> [About this task] For the records below, tally the lines that contain "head" and give only that number.
#### The data ####
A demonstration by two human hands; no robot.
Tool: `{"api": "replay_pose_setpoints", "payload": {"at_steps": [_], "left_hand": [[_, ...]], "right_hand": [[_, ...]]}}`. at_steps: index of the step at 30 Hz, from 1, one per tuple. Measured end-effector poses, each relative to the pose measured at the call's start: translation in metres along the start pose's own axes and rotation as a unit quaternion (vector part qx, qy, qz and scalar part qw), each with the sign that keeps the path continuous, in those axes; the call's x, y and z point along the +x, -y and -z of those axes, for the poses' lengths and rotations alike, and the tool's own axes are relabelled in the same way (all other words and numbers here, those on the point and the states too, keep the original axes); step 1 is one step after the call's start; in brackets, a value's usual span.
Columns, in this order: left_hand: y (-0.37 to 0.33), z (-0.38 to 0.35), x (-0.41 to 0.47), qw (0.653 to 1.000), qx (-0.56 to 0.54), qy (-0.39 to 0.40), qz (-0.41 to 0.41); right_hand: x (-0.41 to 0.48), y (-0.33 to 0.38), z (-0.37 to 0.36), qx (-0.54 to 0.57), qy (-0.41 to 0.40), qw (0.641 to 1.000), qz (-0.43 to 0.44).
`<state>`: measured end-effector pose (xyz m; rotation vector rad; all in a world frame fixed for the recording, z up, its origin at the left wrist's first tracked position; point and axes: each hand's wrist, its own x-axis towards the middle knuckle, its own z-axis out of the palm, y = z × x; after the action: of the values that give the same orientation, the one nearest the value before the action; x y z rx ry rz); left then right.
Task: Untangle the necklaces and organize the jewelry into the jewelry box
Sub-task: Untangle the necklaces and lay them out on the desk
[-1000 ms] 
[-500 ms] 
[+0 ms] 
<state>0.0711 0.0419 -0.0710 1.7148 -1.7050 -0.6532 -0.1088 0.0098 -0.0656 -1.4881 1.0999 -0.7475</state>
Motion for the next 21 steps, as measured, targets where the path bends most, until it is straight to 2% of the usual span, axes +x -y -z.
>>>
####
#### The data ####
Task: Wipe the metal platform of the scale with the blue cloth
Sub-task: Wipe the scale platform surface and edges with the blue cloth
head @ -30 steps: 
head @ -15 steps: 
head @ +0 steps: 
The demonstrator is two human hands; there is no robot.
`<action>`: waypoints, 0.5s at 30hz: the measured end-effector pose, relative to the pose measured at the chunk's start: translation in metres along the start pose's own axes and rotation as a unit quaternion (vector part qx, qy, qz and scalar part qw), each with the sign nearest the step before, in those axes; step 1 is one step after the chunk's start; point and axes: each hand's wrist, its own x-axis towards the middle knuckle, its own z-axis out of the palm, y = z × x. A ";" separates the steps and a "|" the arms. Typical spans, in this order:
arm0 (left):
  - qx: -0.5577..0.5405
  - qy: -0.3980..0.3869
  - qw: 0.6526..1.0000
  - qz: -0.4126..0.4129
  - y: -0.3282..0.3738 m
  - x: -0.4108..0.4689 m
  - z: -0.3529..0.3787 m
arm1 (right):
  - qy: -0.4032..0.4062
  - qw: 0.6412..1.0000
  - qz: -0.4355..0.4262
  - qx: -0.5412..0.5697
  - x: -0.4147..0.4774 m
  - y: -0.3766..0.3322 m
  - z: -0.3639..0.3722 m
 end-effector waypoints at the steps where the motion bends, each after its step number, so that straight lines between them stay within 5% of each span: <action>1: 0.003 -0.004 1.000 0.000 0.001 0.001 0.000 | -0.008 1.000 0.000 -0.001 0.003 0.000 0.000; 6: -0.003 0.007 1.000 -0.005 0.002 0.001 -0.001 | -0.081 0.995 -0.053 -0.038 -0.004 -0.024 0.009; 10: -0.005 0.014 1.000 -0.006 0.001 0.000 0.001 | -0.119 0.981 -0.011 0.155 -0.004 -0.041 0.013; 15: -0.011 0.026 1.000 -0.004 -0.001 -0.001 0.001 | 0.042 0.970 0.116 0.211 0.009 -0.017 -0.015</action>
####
> [Exercise output] 3